In the seven days since, Pogačar has instead experienced something novel on the Tour: losing. First, he lost two teammates to positive tests for COVID-19. Then he lost the yellow jersey and three minutes to Jonas Vingegaard (Jumbo-Visma) on the Col du Granon on stage 11. And now he has, at least temporarily, lost the aura of invincibility that made him the almost unbackable favourite to win a third successive Tour.
After weathering Jumbo-Visma’s onslaught on the Télégraphe and Galibier, Pogačar’s strength suddenly deserted him in the final five kilometres of the Granon. He limited the damage as best he could, but the swing of time and momentum in Vingegaard’s favour was substantial. The atmosphere in the UAE Team Emirates hotel that evening could only have been muted.
“We were bummed and Tadej was obviously disappointed, but there wasn’t negative energy or any of this,” Brandon McNulty said. “You take it as it is. Some days you win, some days you lose. We keep the same attitude and the same mindset.”
McNulty is one of Pogačar’s key climbing domestiques on this Tour, but the American, like his leader, has endured a trying second week. He was quickly distanced by Jumbo-Visma’s long-range assault on the Galibier, but even though Marc Soler and Rafal Majka later scrambled back up to Pogačar’s side, the Slovenian was heavily outnumbered by Vingegaard’s cohort in the finale.

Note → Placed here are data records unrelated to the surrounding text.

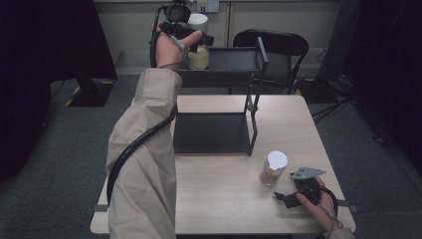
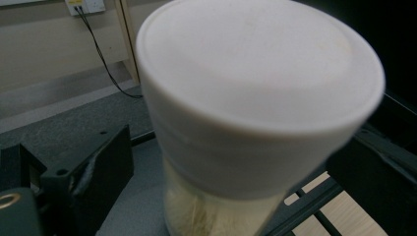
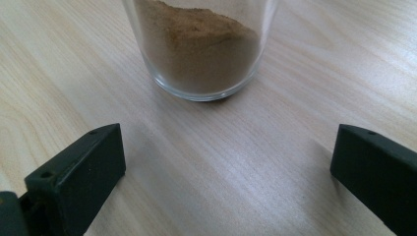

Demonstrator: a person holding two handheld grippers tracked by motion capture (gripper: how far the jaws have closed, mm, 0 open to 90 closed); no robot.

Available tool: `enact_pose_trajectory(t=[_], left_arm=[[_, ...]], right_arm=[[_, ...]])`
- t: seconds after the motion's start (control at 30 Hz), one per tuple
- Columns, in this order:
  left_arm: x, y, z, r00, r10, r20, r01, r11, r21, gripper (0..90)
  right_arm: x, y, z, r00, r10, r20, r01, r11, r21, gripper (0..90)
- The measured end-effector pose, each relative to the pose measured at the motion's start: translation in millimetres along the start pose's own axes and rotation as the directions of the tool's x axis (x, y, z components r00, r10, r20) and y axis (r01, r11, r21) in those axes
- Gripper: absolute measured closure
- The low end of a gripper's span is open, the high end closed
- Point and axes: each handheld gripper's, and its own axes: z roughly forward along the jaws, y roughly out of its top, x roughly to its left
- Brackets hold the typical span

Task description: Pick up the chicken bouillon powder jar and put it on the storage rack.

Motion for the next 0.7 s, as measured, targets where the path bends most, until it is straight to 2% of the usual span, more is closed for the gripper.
enact_pose_trajectory(t=[0.1, 0.23, 0.3, 0.7], left_arm=[[-1.3, -6.4, -4.1, 1.0, 0.008, -0.003, -0.008, 0.9998, -0.016, 0.8], [0.2, -15.5, -8.7, 0.9997, 0.0, 0.023, 0.001, 0.9993, -0.037, 0.7], [-0.1, -18.8, -8.5, 0.9995, -0.008, 0.03, 0.009, 0.9994, -0.033, 0.5], [-5.1, -42.9, -13.6, 0.9981, 0.0, 0.062, 0.003, 0.9982, -0.06, 1.3]], right_arm=[[0.0, 0.0, 0.0, 1.0, 0.0, 0.0, 0.0, 1.0, 0.0, 0.0], [0.0, 0.0, 0.0, 1.0, 0.0, 0.0, 0.0, 1.0, 0.0, 0.0], [0.0, 0.0, 0.0, 1.0, 0.0, 0.0, 0.0, 1.0, 0.0, 0.0], [0.1, -0.2, 0.1, 1.0, -0.002, 0.001, 0.002, 1.0, -0.001, 0.0]])
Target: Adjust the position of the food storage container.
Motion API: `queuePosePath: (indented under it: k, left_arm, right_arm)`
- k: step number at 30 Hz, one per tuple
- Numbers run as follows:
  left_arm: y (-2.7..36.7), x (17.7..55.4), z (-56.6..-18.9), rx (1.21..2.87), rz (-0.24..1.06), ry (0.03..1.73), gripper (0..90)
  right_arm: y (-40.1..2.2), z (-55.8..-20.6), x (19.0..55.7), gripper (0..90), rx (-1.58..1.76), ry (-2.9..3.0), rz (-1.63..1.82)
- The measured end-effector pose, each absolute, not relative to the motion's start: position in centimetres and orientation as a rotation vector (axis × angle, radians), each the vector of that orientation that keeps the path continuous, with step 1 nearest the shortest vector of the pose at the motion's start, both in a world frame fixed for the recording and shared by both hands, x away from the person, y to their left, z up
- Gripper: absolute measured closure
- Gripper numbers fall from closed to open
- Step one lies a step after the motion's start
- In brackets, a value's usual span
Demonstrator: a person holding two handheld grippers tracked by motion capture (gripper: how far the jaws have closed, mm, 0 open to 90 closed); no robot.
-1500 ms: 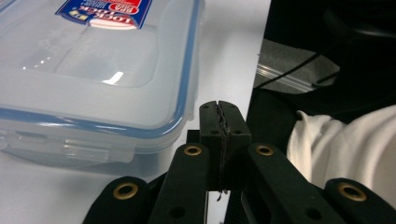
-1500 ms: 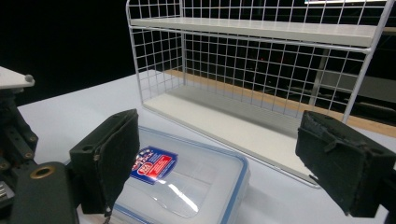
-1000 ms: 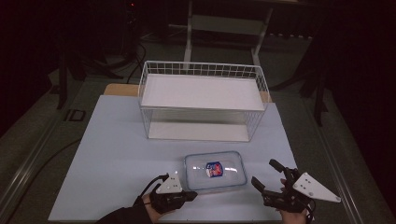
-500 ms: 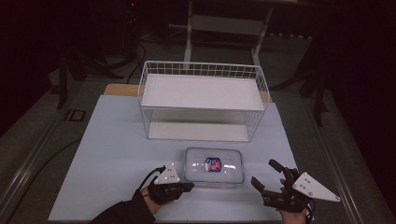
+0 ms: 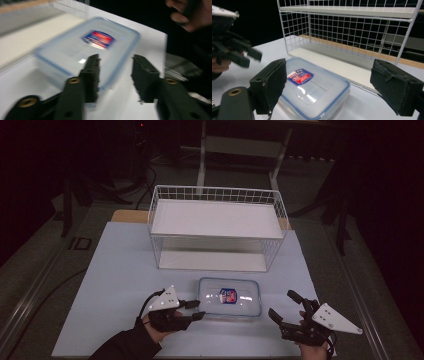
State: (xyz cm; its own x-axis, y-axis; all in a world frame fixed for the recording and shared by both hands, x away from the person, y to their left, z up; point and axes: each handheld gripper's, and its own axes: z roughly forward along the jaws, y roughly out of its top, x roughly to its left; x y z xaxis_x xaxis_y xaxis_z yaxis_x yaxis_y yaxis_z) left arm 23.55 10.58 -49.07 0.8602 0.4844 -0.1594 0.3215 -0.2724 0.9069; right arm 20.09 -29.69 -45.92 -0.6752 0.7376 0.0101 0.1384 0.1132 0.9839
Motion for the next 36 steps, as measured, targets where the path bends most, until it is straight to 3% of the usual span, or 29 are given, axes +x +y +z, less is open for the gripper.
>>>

“It’s been a bit up and down, I was feeling really good the first week and then the first day after of the rest day I was good, but on the Granon day I was a bit empty and it was super hard,” McNulty said. “I’ve been suffering the last few days, but I think I’ll be able to come back up next week for the Pyrenees, I hope.”
With George Bennett forced out of the race ahead of the Alps after his COVID-19 diagnosis, McNulty’s importance to the cause has only increased. “There’s a little more pressure on the climbing guys like me, Majka and Soler,” he said. “But now I just need to focus on recovering and being as fresh as possible next week.”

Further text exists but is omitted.